Maybe he could wait until Shabbat, keep track of the silverware that Gabe used, and send in his fork or his spoon. Would that work? Could the labs find the DNA in the midst of particles of roast chicken and gravy?

“Fuck!” he hissed. His office manager, who’d just come through the door, stared at him, her eyes very big behind her glasses. Eli made himself smile. “Lost at solitaire,” he said, and she’d nodded, still looking concerned.

The even more obvious solution was to just ask Gabe’s mother to tell him the truth. Did you and I have sex in New York City? Did you have a baby instead of an abortion?
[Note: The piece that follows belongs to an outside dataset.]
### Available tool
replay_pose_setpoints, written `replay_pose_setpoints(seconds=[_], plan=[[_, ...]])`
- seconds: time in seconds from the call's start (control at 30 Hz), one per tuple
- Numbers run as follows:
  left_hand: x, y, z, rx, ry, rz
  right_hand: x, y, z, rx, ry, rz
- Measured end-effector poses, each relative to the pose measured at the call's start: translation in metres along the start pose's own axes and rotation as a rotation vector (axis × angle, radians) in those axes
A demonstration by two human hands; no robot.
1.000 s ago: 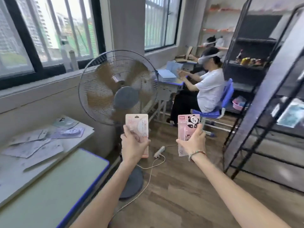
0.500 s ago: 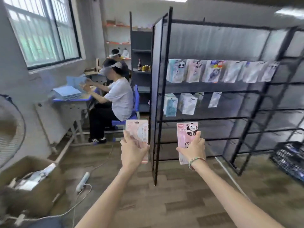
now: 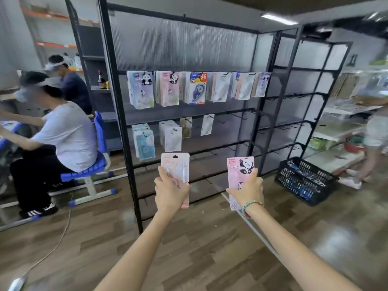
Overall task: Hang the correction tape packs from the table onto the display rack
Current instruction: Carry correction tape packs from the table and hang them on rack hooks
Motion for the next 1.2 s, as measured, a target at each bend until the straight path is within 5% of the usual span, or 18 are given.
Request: replay_pose_setpoints(seconds=[0.63,1.2], plan=[[0.196,-0.188,-0.087,0.073,-0.031,0.138,0.041,-0.247,-0.018,0.038,0.058,-0.036],[0.283,-0.278,-0.058,-0.265,-0.166,-0.116,0.161,-0.461,0.02,-0.229,0.027,0.273]])
Point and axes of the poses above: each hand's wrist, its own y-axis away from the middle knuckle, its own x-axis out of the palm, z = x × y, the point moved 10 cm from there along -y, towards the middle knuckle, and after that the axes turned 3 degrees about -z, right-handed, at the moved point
Am I Gabe’s father?

Except Gabe’s mother had turned herself into something like a ghost.

“No, my mom doesn’t do social media,” Gabe said when Eli asked, casually, if his mom had announced their engagement on her Facebook page. Eli had already looked on Instagram and LinkedIn and Twitter and couldn’t find her anywhere.

But Rosa had an email address. Everyone had an email address. She had a phone number, too, which Gabe was happy to provide when Sarah insisted that they FaceTime his mom and introduce themselves. Eli’s heart had almost stopped when Sarah proposed it. Then he realized maybe it was a good thing. Maybe he’d see Gabe’s mother onscreen and know, for sure, that she wasn’t the woman who’d called herself Jane. Or maybe she’d see him, and recognize him, and reach out on her own, and they’d figure out how to fix things together.

Eli made sure to be in front of the camera, completely visible during the call. He’d even tried to grow the goatee he’d worn back then, because Rosa would have remembered him with facial hair, except, with five days’ notice, he hadn’t been able to produce more than a sad, straggling mustache and a few wisps of beard. “Could you please shave?” Sarah had asked, the night of the phone call. “Please? You’ll have plenty of time to grow a beard before the wedding, but right now you look homeless.”

“You’re not supposed to say that,” Dexter called from his spot in the living room, where he and his brother were building a Lego Death Star.

“What’s that?” Eli asked.

“Homeless. We learned that in school. You’re not supposed to call people that. You’re supposed to say ‘housing insecure.’?”

“Got it,” said Sarah, leaving Eli thinking, not for the first time, how in the end, he’d probably have kids who could instruct him on the seventy reasons he should be driving an electric car but couldn’t find their own state on a map.

Eli had shaved. He spent the entire afternoon and evening before the call feeling like he was going to vomit, or scream, or scream and vomit at the same time. When the table was cleared and the FaceTime began, he braced himself for the sight of his old lover again, preparing for Rosa’s wide eyes, her look of recognition, the horrified expression on her face that would match the horrified way that he felt. But when the call finally happened, it was more bad news.